A narrativa é conduzida por Madame, uma figura enigmática que convida o público a um "tribunal inverso", no qual os pecados capitais servem de espelho para as contradições da sociedade.
As cenas mergulham em temas densos, como a invisibilidade bissexual, a violência transfóbica – personificada na homenagem à artista Gisberta – e os abusos sofridos por mulheres, transformando o trauma em potência cênica e libertação.
A trilha sonora, com direção musical de Samir Alves, inclui desde versões de Maria Bethânia, Kate Bush e Madonna até canções originais, como Dinheiro, Poder e Sexo, composta e produzida por Bruno Raza, que critica a mercantilização da fé e dos corpos.
A escolha do Bar Queen reforça o caráter imersivo da obra. Ao transformar o bar em palco, o espetáculo quebra a "quarta parede", permitindo que o público participe ativamente da jornada, borrando as fronteiras entre espectador e personagem.
Cabaré Profano celebra o direito de existir, de viver com intensidade, liberdade e verdade, transformando o palco em um espaço de resistência e reflexão, onde cada pecado e desejo se torna oportunidade de autoconhecimento. É uma celebração da existência em um mundo que, muitas vezes, ainda empurra essas histórias para os porões da alma.

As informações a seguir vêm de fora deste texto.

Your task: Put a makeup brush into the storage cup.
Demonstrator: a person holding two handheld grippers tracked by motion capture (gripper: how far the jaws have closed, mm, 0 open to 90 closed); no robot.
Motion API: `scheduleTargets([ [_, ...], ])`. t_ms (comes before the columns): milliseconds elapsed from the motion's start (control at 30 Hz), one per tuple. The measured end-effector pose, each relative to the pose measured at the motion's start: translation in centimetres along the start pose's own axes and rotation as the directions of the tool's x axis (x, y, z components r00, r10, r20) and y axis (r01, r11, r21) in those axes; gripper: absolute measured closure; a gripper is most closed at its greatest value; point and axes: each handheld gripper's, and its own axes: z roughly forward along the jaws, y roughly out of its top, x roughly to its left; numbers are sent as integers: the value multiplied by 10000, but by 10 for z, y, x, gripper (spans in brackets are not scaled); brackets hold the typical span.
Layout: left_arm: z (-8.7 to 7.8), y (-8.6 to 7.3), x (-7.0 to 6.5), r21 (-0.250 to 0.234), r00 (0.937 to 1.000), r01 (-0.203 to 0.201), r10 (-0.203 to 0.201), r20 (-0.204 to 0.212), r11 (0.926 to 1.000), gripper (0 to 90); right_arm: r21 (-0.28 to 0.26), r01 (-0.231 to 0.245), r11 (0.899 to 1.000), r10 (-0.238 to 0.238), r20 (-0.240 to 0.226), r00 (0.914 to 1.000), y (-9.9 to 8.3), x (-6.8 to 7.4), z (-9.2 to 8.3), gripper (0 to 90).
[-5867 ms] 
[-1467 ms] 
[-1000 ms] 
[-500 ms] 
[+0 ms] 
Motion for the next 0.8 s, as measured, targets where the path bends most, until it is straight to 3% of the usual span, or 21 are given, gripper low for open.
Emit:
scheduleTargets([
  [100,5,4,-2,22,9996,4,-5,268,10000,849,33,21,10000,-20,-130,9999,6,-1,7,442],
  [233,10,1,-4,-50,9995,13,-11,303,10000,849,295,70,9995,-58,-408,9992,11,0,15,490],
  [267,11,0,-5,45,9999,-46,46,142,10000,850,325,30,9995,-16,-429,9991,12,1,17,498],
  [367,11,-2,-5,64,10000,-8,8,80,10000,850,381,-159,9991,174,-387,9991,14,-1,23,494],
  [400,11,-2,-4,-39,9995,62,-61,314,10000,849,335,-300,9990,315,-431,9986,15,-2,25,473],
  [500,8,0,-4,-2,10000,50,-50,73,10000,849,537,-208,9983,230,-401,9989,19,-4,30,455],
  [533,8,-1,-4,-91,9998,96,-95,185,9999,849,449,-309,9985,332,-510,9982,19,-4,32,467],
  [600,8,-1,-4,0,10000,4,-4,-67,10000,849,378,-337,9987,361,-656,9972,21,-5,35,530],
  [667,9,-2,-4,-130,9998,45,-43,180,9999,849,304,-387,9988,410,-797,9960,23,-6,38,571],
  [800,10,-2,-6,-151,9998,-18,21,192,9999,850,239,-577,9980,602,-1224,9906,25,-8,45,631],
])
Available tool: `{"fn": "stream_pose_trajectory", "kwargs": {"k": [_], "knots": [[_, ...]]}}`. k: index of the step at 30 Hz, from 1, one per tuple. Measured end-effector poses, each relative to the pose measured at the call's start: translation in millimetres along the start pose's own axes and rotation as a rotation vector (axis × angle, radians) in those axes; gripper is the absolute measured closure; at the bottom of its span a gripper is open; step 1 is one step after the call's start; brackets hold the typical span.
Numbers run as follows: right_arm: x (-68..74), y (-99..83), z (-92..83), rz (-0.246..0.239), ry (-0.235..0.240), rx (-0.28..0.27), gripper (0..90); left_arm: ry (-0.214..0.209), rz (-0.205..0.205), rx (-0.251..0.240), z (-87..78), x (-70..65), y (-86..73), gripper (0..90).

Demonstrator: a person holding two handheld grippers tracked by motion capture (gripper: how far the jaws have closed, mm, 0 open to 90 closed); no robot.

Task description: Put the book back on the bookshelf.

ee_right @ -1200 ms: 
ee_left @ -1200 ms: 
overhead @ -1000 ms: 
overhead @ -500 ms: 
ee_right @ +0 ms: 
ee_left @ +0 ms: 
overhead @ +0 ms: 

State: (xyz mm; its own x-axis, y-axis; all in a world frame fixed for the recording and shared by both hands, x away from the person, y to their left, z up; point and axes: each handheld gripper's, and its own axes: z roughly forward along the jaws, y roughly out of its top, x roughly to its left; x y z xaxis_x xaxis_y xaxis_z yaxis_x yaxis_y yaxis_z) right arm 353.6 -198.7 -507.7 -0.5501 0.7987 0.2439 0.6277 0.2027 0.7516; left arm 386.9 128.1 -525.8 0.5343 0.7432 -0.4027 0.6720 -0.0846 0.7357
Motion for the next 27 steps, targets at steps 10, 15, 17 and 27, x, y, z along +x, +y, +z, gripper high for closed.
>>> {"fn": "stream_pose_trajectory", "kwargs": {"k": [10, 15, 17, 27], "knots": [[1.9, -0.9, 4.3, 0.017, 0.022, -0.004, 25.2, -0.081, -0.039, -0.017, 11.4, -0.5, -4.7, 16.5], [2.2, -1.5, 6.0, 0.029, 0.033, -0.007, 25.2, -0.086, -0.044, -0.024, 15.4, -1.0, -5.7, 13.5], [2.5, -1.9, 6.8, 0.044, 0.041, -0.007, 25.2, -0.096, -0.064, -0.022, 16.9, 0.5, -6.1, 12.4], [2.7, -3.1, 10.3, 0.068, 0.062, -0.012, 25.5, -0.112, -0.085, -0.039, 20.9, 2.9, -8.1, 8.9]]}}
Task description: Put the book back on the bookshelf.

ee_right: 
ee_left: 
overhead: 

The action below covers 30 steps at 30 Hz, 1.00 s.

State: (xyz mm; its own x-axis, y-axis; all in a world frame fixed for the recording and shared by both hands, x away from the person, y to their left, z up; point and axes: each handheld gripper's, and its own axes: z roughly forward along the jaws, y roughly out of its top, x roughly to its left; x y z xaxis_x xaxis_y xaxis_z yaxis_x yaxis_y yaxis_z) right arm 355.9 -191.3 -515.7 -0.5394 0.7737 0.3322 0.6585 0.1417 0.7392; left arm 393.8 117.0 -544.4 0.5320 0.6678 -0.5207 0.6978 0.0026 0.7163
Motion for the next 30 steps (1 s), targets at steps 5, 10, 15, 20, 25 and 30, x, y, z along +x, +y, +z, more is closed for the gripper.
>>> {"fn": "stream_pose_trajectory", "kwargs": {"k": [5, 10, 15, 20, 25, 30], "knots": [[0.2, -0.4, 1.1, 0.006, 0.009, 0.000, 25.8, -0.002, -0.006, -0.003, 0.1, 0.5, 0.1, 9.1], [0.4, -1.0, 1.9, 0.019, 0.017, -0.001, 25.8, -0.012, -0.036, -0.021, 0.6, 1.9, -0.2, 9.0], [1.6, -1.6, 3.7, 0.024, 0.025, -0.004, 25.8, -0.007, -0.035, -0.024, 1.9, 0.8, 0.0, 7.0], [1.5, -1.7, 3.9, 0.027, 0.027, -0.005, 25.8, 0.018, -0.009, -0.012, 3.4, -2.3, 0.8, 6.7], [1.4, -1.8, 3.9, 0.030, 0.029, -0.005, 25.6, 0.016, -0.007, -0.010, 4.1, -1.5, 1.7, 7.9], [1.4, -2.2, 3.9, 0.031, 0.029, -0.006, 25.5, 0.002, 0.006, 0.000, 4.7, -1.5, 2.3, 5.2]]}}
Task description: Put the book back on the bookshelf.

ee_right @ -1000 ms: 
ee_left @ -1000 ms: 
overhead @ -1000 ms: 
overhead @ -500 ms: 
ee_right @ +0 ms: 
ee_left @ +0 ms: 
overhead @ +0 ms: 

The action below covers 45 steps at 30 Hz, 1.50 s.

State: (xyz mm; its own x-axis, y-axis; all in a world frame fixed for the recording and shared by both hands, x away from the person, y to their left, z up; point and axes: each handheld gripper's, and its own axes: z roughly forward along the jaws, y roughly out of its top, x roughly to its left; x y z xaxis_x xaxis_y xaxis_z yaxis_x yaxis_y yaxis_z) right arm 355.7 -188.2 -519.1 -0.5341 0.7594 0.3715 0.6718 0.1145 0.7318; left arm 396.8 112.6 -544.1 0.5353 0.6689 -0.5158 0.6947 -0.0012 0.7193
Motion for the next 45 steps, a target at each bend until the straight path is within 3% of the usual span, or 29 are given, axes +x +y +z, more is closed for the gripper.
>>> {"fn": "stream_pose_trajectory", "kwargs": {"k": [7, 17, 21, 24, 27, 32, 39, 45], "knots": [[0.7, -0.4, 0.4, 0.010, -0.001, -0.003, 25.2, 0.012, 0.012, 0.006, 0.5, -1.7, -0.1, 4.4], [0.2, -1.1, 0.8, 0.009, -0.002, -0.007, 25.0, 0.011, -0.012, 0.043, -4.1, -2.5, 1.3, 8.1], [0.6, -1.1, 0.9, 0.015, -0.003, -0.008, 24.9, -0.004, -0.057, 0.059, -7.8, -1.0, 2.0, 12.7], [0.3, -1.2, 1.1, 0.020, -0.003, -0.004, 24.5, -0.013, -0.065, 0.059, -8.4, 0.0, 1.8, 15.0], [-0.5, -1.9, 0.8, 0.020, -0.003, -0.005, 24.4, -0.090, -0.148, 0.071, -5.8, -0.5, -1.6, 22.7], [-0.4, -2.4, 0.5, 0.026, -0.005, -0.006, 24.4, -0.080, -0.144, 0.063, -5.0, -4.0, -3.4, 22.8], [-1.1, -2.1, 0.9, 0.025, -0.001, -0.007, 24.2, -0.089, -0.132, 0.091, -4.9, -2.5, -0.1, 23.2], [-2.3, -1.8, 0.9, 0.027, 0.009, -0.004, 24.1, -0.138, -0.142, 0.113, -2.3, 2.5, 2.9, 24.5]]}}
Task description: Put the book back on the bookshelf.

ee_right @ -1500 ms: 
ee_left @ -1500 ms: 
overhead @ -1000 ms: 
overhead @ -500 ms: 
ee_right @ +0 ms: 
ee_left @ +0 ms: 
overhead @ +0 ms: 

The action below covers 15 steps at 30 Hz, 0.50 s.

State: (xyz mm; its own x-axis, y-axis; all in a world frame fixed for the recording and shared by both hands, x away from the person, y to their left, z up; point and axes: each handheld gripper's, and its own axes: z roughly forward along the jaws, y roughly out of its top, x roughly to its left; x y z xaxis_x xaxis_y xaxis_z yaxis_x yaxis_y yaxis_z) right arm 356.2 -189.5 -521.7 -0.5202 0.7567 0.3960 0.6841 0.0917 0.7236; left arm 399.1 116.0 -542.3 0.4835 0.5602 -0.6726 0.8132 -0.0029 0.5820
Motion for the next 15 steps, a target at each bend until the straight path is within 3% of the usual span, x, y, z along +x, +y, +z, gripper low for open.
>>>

Texto: Criação coletiva. Direção: Dário Varaschin. Direção musical: Samir Alves. Produção musical e composição da música Dinheiro, Poder e Sexo: Bruno Raza.
Com Christian Otero, Dário Varaschin, Davi Jackues, Elix, João Victor Ponge, Mariana Moretti, Rodrigo Delcolli, Samir Alves e Vanessa Manga. 60 minutos. Classificação: 16 anos.